Aim of the task ▸
Skipping all images, output the listing word for word.

*** Opening of Information supplied ***

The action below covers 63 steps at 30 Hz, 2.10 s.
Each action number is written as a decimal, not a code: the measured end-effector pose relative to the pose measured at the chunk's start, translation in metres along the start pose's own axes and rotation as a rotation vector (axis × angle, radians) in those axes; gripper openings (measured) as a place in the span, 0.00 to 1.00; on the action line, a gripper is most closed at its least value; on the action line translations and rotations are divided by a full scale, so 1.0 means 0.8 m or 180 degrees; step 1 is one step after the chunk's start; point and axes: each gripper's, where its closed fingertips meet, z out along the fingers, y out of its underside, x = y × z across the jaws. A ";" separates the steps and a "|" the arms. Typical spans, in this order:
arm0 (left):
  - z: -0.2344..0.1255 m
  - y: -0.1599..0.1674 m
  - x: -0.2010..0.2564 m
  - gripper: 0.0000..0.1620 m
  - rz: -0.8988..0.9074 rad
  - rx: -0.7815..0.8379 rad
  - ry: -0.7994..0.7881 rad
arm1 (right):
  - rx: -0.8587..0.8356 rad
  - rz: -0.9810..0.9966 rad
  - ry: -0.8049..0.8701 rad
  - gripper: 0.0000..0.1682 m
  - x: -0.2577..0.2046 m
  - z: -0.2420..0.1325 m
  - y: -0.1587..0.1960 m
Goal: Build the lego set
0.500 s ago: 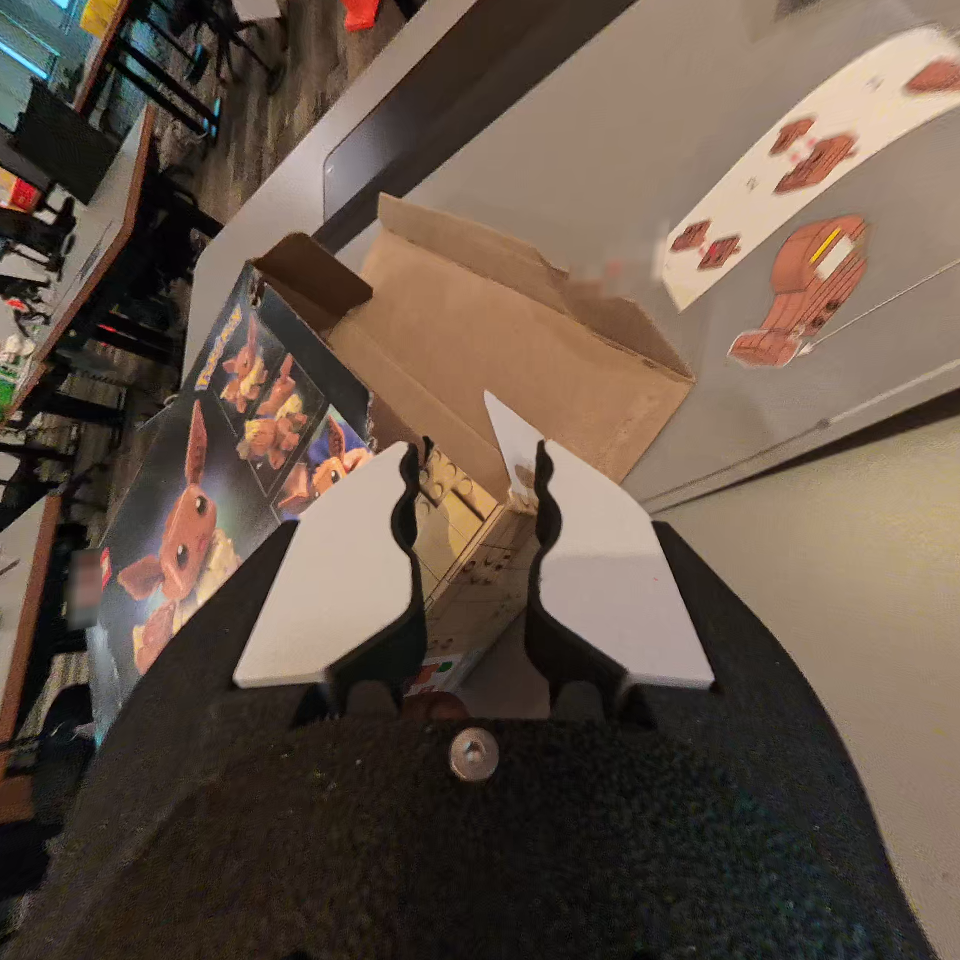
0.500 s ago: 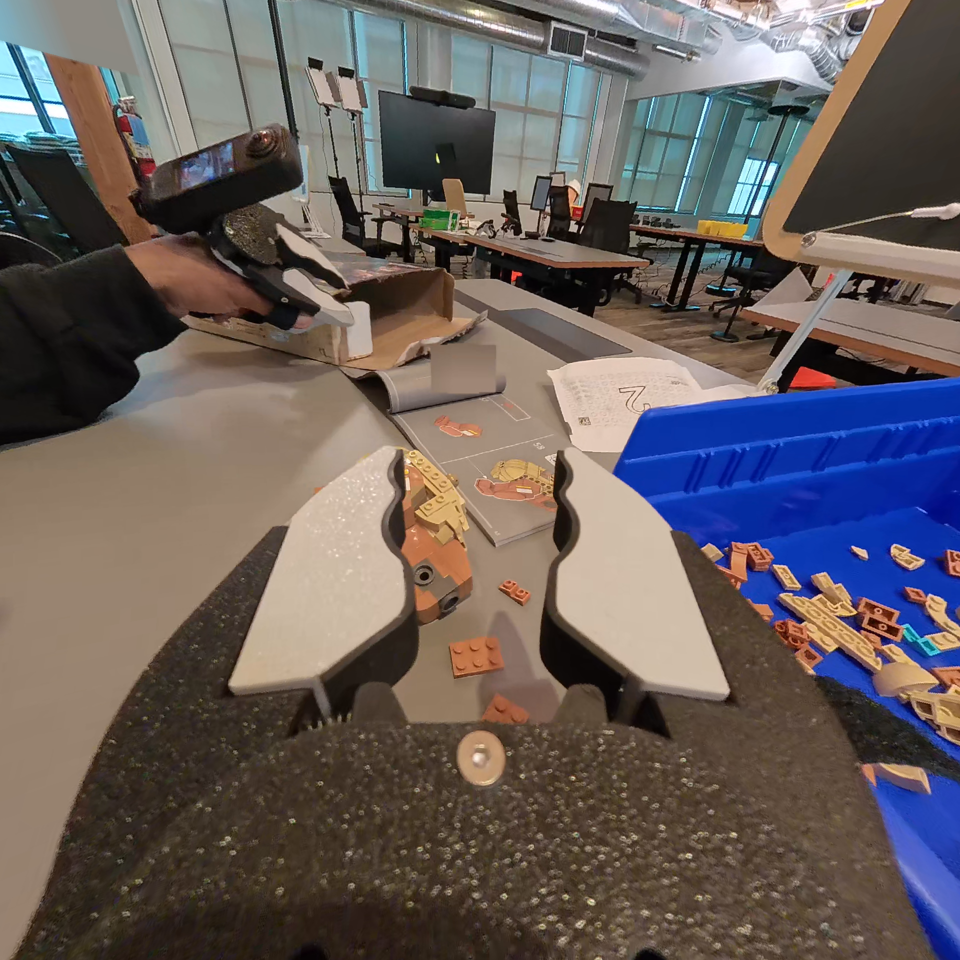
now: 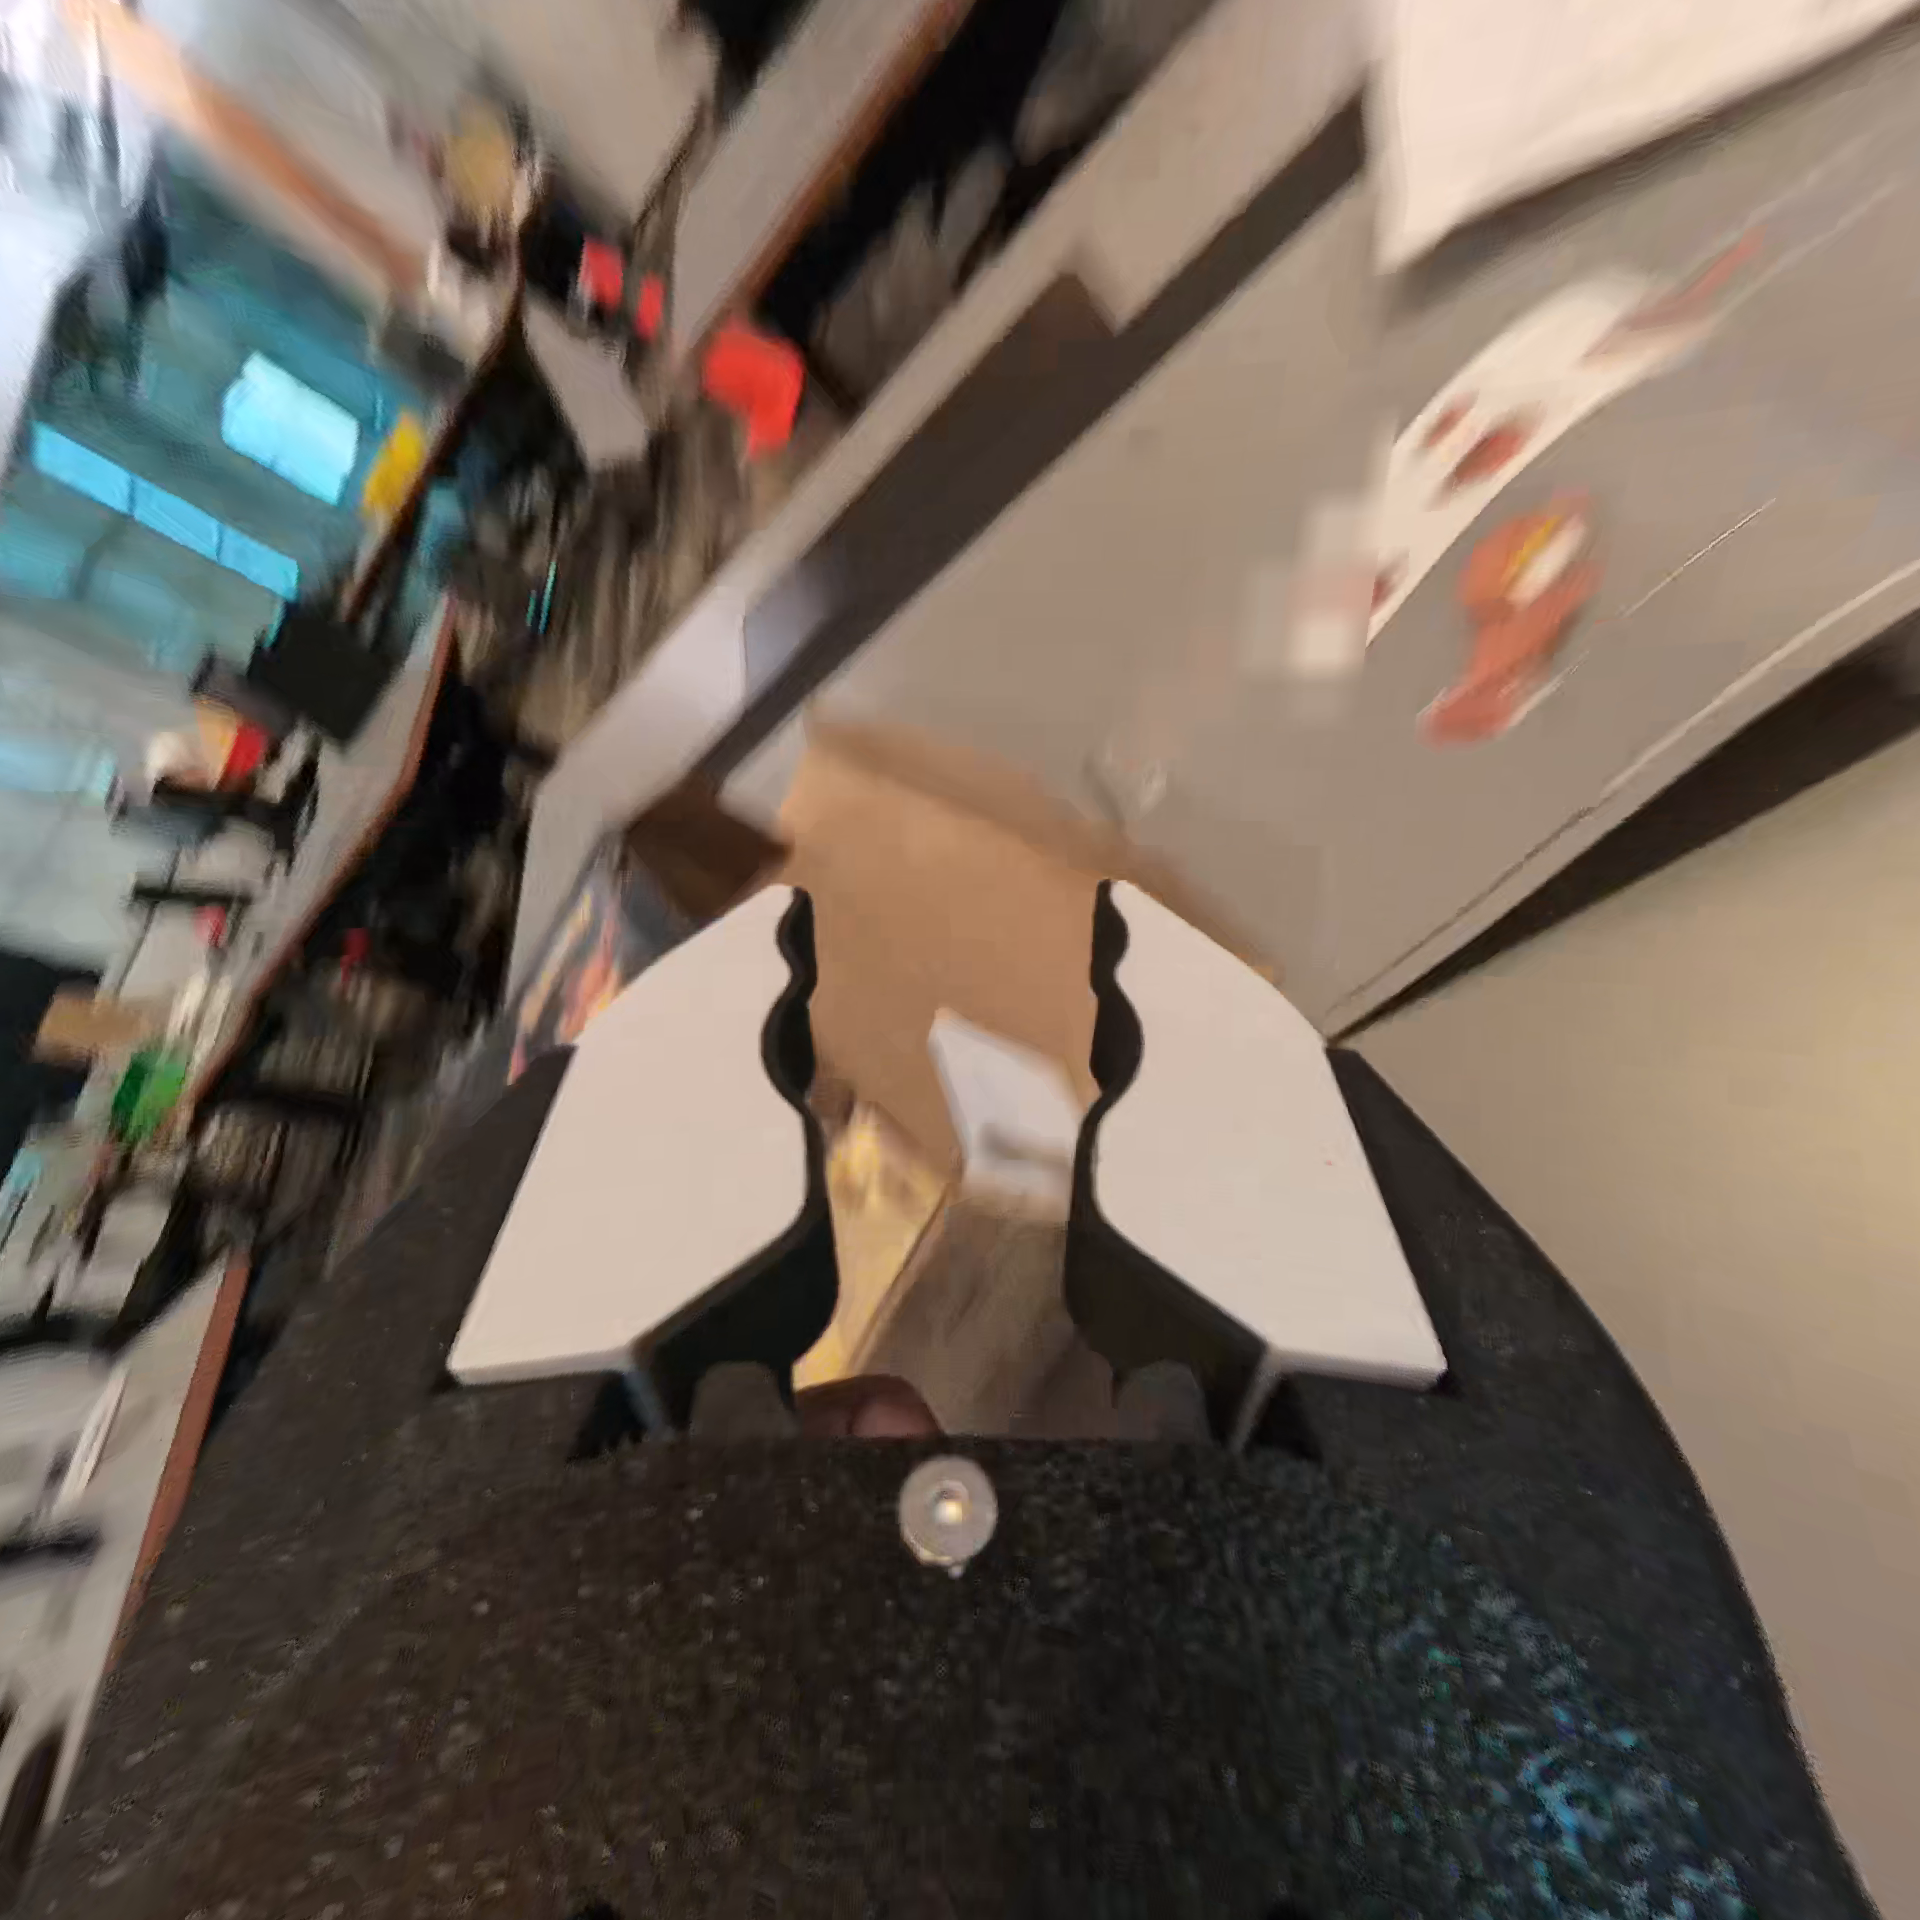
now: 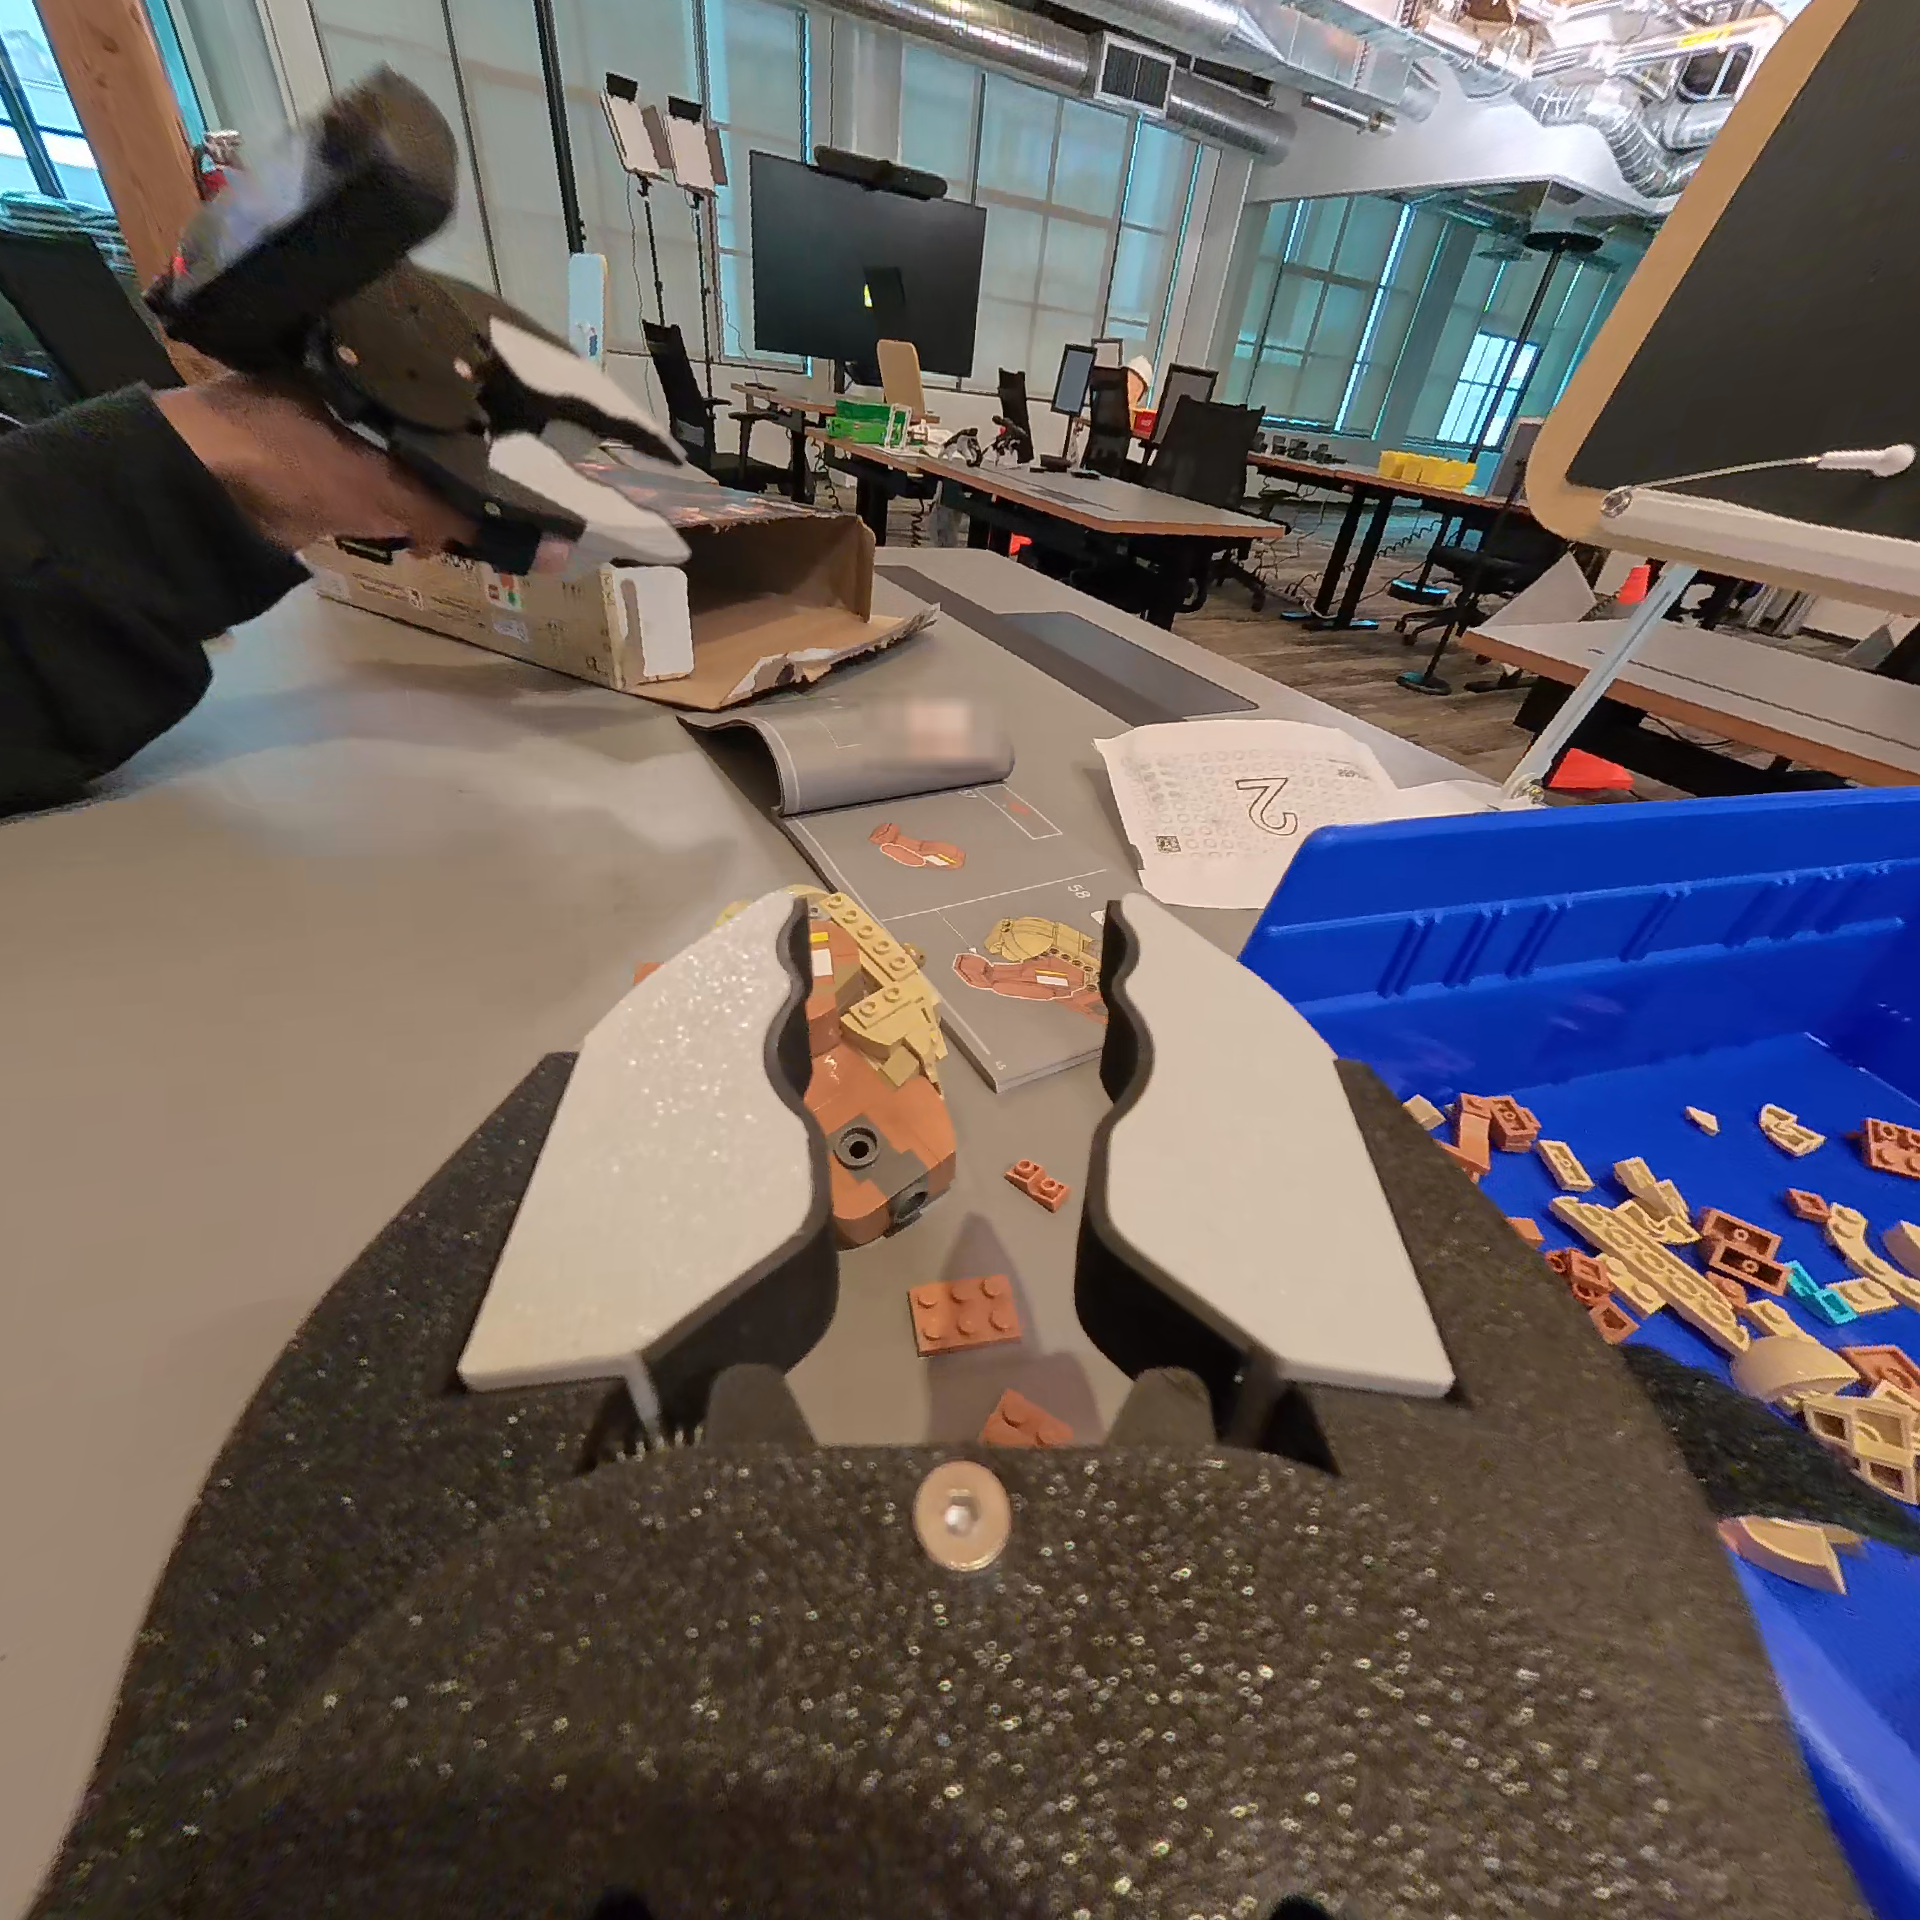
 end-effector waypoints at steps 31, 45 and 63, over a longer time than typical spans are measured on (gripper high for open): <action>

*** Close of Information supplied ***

Solution to this task ▸
The action below covers 63 steps at 30 Hz, 2.10 s.
Each action number is written as a decimal, not a code: the measured end-effector pose relative to the pose measured at the chunk's start, translation in metres along the start pose's own axes and rotation as a rotation vector (axis × angle, radians) in those axes; gripper openings (measured) as a place in the span, 0.00 to 1.00; on the action line, a gripper is most closed at its least value; on the action line translations and rotations are divided by a full scale, so 1.0 means 0.8 m or 180 degrees; step 1 is one step after the chunk's start; point and axes: each gripper's, where its closed fingertips meet, z out along the fingers, y out of its underside, x = y × z across the jaws. A ";" separates the steps and a "|" the arms. Typical spans, in this order:
arm0 (left):
  - z: -0.2344..0.1255 m
  - y: -0.1599..0.1674 m
  - x: -0.2010..0.2564 m
  - gripper: 0.0000..0.1620 m
  - rz: -0.8988..0.9074 rad
  - rx: -0.7815..0.8379 rad
  - ry: -0.7994..0.7881 rad
arm1 (right):
  - rx: -0.8587..0.8356 rad
  - rz: -0.9810..0.9966 rad
  - ry: -0.8049..0.8701 rad
  - gripper: 0.0000..0.1682 m
  - x: -0.2577..0.2046 m
  - z: -0.2420..0.1325 m
  - y: -0.1587..0.1960 m
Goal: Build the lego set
0.500 s ago: 
0.500 s ago: 
now: 
now: 
 end-effector waypoints at steps 31, 45 and 63, over a longer time than typical spans are measured on (gripper high for open): <action>

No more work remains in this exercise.